Managing Global State

All tests in a module run in the same JVM, so it’s important to properly manage global state so that tests don’t interfere with each other. Global state includes system properties, Alluxio configuration, and any static fields. Our solution to managing global state is to use JUnit’s support for @Rules.

Changing Alluxio configuration during tests

Some unit tests want to test Alluxio under different configurations. This requires modifying the global Configuration object.
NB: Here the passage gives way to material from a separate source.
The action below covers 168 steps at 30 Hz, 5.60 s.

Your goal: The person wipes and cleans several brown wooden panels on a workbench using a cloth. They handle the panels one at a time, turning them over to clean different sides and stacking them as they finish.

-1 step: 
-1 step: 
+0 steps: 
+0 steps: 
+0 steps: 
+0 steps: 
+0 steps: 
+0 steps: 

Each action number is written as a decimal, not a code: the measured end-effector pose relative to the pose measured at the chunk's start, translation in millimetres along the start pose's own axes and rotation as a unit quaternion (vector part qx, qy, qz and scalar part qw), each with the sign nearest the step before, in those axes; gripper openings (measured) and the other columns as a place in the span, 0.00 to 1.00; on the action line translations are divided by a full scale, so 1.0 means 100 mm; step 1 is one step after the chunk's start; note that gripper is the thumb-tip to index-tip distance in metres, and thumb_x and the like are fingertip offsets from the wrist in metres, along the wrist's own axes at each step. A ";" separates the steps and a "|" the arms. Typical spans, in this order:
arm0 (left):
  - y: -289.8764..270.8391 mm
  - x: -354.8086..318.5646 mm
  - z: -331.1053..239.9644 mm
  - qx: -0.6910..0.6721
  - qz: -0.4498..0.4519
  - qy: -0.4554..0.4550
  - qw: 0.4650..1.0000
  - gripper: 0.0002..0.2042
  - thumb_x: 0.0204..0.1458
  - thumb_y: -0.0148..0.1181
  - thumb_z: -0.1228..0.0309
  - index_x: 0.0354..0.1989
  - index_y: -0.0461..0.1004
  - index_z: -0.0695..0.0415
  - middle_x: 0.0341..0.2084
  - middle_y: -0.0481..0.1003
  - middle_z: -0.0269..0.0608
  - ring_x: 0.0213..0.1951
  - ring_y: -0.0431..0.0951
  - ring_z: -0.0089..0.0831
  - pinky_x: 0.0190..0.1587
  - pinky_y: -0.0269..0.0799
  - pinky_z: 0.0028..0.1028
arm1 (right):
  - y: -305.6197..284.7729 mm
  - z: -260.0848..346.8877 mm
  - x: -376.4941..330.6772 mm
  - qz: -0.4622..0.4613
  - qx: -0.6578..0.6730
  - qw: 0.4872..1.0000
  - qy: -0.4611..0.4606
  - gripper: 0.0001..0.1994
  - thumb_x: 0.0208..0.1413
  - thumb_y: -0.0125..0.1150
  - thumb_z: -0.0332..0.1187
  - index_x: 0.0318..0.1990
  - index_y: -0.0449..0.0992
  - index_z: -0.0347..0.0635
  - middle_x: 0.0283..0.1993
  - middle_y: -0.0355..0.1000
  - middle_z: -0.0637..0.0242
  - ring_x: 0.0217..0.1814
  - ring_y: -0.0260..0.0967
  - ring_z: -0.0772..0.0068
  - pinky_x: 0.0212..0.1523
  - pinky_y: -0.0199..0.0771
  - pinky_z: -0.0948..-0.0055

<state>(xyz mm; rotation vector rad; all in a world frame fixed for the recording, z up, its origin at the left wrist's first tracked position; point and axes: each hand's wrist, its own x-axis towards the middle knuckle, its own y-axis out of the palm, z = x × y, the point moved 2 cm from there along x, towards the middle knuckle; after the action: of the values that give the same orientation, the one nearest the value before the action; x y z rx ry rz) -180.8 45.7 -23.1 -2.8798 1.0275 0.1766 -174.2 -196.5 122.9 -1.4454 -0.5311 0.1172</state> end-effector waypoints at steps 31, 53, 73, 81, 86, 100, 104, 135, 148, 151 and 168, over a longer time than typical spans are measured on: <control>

When all tests in a suite need configuration parameters set a certain way, use ConfigurationRule to set them.

  1. @Rule
  2. public ConfigurationRule mConfigurationRule = new ConfigurationRule(ImmutableMap.of(
  3. PropertyKey.key1, "value1",
  4. PropertyKey.key2, "value2"));

For configuration changes needed for an individual test, use Configuration.set(key, value), and create an @After method to clean up the configuration changes after the test:

  1. @After
  2. public void after() {
  3. ConfigurationTestUtils.resetConfiguration();
  4. }
  5. @Test
  6. public void testSomething() {
  7. Configuration.set(PropertyKey.key, "value");
  8. ...
  9. }

Changing System properties during tests

If you need to change a system property for the duration of a test suite, use SystemPropertyRule.

  1. @Rule
  2. public SystemPropertyRule mSystemPropertyRule = new SystemPropertyRule("propertyName", "value");

To set a system property during a specific test, use SetAndRestoreSystemProperty in a try-catch statement:

  1. @Test
  2. public void test() {
  3. try (SetAndRestorySystemProperty p = new SetAndRestorySystemProperty("propertyKey", "propertyValue")) {
  4. // Test something with propertyKey set to propertyValue.
  5. }
  6. }

Other global state

If a test needs to modify other types of global state, create a new @Rule for managing the state so that it can be shared across tests. One example of this is TtlIntervalRule.